WHAT THE TASK ASKS.
Entries follow. Give back exactly the lines starting at the one containing "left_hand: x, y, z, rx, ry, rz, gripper" and ending at the one containing "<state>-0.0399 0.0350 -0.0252", and no other lines.

======== INFORMATION SHOWN ========

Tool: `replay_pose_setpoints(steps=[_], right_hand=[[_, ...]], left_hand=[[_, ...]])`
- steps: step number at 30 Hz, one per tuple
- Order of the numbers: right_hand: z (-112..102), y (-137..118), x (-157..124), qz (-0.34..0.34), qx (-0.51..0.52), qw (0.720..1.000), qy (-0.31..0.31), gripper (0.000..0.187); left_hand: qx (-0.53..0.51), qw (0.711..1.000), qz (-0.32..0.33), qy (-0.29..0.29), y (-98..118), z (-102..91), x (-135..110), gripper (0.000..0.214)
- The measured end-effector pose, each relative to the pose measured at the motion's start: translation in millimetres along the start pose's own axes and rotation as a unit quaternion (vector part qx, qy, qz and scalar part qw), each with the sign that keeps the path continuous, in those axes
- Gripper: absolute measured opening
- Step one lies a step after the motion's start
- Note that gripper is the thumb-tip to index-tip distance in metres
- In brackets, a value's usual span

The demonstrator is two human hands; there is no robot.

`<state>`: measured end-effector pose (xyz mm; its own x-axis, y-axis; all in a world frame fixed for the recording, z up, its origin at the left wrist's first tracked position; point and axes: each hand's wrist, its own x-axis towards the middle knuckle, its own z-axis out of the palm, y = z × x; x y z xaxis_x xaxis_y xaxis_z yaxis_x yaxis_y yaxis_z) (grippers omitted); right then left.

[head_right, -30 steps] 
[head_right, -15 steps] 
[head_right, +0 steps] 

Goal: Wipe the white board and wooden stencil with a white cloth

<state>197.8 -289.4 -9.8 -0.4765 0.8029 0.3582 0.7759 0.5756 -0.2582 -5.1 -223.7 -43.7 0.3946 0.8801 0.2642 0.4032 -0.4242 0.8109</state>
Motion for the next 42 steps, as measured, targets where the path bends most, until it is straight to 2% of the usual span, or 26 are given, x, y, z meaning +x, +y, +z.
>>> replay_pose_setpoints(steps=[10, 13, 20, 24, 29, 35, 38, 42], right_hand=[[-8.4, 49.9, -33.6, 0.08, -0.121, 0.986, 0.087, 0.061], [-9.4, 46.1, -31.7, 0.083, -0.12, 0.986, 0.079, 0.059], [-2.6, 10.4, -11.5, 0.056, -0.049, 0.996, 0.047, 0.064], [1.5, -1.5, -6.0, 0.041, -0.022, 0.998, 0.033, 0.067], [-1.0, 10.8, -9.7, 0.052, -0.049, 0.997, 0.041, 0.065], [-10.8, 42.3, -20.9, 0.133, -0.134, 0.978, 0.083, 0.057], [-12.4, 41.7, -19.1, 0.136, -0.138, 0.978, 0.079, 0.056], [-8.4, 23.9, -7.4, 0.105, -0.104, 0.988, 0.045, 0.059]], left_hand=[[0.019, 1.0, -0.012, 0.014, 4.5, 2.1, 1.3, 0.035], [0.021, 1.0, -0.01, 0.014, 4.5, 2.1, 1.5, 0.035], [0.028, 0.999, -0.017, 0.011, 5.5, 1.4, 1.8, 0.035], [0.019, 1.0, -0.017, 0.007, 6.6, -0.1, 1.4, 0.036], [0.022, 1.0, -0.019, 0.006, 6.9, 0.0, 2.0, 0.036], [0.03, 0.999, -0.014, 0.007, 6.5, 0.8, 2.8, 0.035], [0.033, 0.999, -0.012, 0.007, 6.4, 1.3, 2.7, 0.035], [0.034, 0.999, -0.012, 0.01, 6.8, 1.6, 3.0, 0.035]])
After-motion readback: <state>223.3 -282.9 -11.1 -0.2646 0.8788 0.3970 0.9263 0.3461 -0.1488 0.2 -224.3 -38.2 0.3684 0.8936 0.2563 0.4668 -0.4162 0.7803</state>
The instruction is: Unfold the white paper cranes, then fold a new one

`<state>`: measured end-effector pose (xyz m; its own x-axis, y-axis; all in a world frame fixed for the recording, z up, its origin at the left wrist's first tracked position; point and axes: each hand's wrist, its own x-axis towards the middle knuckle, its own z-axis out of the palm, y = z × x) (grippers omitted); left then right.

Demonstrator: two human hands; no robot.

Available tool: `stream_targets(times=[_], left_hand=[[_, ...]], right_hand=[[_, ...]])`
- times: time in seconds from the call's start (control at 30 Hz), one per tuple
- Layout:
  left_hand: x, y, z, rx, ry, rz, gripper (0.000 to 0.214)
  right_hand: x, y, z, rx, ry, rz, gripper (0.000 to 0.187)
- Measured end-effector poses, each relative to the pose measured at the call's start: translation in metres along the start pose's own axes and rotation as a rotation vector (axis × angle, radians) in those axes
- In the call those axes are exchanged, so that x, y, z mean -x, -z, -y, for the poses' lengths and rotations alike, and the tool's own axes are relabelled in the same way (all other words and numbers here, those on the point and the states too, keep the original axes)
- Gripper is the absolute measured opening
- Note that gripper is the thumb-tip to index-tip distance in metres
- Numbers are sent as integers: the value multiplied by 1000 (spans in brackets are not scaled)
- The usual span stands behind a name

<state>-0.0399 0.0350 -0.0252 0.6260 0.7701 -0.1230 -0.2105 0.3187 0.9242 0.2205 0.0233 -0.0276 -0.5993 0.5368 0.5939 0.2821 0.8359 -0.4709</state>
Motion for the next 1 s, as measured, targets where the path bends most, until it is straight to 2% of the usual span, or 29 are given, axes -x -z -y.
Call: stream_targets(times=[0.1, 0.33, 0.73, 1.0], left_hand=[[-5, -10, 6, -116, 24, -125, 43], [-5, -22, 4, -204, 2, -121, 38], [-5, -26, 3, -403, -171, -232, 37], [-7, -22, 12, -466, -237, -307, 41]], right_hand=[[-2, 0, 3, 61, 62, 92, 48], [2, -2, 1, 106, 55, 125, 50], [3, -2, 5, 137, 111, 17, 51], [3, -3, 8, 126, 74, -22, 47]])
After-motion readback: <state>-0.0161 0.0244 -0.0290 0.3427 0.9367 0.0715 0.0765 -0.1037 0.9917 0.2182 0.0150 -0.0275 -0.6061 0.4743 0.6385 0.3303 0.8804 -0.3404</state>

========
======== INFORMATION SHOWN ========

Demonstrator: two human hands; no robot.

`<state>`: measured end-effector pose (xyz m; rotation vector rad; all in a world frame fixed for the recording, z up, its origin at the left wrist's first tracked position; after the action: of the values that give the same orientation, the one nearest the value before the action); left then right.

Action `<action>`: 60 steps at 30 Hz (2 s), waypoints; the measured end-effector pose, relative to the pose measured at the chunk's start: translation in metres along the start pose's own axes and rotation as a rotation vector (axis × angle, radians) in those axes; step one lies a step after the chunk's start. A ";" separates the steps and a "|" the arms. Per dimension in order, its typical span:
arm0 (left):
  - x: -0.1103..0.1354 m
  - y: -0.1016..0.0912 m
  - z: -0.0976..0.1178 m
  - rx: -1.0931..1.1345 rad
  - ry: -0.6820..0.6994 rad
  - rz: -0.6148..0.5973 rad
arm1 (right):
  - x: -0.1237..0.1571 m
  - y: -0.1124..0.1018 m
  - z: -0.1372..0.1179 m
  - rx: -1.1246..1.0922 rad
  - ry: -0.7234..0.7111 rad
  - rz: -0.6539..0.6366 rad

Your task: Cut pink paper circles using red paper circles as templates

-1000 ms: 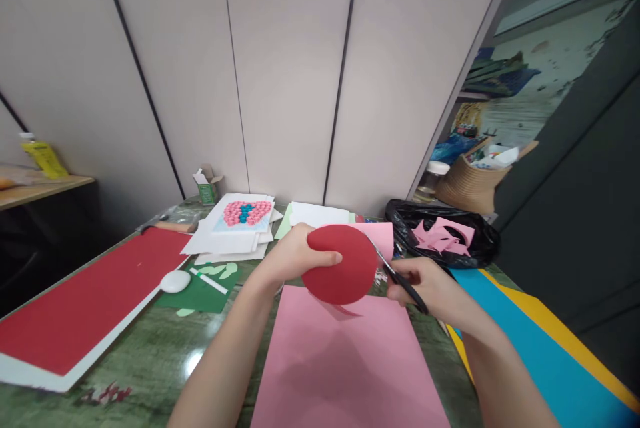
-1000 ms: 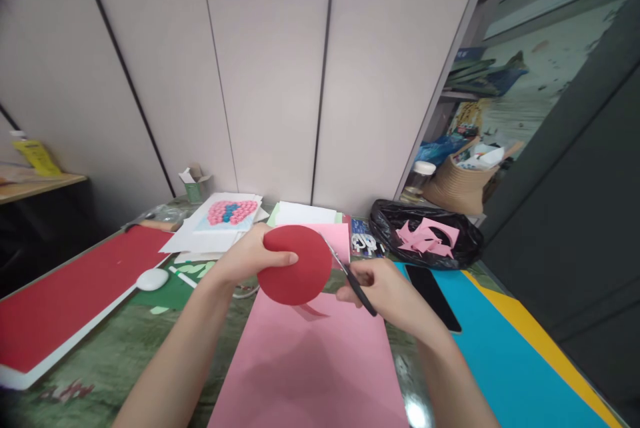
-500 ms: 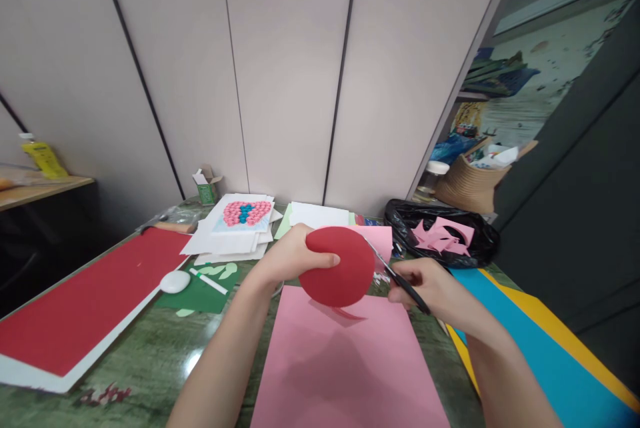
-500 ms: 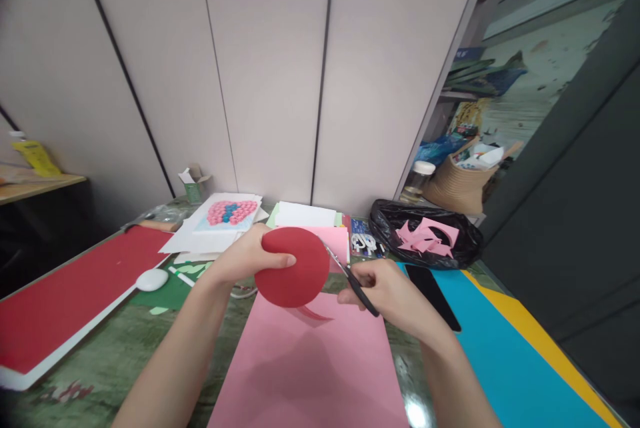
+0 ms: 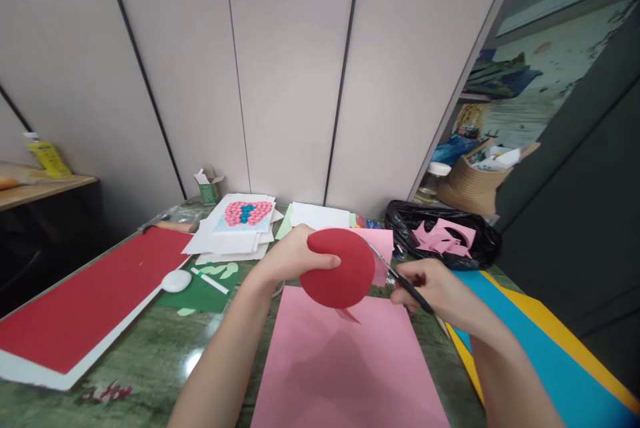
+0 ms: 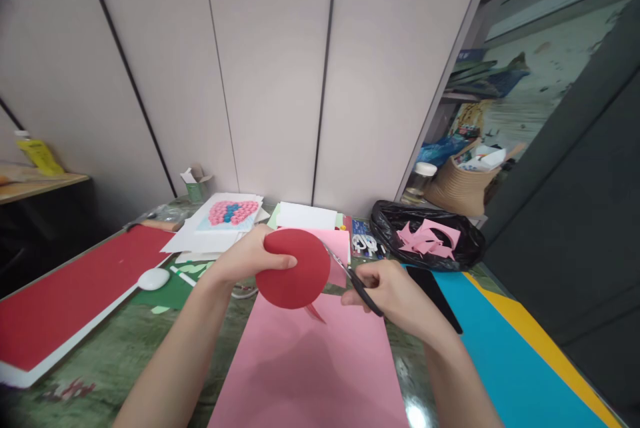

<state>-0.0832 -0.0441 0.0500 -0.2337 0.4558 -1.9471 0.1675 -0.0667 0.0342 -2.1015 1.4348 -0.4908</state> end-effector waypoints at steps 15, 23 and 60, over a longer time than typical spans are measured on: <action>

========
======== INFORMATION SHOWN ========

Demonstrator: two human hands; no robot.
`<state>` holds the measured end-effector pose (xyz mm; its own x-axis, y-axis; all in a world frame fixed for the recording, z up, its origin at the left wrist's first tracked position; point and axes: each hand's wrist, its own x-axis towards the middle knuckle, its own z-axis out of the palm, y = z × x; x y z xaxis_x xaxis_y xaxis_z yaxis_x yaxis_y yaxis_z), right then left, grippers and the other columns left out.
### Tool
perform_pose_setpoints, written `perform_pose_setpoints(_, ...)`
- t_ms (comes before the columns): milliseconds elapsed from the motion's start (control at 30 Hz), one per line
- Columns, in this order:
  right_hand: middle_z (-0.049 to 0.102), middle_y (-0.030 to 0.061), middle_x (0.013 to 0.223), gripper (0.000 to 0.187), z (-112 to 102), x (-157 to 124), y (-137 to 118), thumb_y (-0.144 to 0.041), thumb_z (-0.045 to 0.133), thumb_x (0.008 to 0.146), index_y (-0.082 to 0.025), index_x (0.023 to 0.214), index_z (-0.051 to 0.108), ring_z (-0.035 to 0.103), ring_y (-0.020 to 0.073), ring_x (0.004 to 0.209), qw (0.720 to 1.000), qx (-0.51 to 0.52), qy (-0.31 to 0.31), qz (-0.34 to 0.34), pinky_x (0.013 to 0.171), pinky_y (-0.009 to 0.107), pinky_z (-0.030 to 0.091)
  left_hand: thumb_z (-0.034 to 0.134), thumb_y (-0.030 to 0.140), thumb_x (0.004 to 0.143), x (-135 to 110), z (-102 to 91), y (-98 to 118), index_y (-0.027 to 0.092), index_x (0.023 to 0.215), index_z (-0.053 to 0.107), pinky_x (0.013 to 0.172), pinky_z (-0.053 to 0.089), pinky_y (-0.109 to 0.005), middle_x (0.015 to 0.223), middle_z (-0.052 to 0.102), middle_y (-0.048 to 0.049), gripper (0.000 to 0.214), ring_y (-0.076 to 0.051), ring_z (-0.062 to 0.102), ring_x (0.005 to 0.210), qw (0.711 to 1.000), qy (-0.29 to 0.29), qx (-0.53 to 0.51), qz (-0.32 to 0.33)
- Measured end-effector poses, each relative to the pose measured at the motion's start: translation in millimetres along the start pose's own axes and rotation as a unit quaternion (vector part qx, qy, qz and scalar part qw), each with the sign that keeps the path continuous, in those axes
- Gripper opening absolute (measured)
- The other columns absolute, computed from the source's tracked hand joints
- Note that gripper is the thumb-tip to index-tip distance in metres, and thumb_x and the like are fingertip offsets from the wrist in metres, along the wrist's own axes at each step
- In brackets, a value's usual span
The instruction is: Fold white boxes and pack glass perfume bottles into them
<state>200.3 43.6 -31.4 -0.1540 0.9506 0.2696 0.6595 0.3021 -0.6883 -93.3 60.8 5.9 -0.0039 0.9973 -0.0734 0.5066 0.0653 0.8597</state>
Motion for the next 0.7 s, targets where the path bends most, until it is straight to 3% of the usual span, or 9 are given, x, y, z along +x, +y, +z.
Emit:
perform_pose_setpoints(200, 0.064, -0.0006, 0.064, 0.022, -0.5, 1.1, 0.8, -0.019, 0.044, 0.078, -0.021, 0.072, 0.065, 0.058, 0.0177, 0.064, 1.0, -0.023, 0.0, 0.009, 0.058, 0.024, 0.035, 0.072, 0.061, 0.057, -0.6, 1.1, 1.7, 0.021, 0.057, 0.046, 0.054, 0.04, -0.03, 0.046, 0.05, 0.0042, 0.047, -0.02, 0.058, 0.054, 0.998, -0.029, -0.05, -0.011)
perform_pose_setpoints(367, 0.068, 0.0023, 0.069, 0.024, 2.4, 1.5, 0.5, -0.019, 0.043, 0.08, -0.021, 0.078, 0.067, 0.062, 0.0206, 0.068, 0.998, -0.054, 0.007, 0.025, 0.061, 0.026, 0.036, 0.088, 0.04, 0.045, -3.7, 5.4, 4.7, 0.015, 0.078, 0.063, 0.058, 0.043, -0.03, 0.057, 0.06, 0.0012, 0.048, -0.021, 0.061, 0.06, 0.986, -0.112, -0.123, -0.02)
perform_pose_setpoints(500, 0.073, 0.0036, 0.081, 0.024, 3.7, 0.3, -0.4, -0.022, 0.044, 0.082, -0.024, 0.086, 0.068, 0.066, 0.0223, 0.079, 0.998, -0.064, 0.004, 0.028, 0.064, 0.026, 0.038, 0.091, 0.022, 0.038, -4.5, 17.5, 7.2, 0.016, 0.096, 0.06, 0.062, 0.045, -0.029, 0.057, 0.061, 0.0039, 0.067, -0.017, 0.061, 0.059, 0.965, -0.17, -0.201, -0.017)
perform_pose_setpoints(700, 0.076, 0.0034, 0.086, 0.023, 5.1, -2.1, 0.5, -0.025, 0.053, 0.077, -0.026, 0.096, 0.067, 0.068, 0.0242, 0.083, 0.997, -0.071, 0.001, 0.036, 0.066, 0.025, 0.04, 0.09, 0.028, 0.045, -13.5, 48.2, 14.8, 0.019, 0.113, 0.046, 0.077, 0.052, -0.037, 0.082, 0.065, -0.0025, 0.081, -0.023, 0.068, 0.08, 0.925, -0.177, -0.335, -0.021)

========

RESULT OF THIS EXERCISE.
  left_hand: x, y, z, rx, ry, rz, gripper (0.000 to 0.214)
  right_hand: x, y, z, rx, ry, rz, gripper (0.000 to 0.187)
- Measured end-effector poses, each relative to the pose measured at the call's start: translation in metres along the start pose's own axes and rotation as a rotation vector (axis × angle, radians) in those axes
- In the call those axes are exchanged, so that x, y, z mean -x, -z, -y, for the poses' lengths and rotations alike, and the tool's own axes are relabelled in the same way (all other words and numbers here, those on the point and the states too, keep the original axes)
- Gripper is the absolute measured opening
- Note that gripper is the thumb-tip to index-tip distance in metres
- Numbers are sent as integers: the value multiplied by 1000 (spans in brackets are not scaled)
- The usual span stands behind a name

<state>-0.0399 0.0350 -0.0252 0.6260 0.7701 -0.1230 -0.2105 0.3187 0.9242 0.2205 0.0233 -0.0276 -0.5993 0.5368 0.5939 0.2821 0.8359 -0.4709</state>

No further answer is required.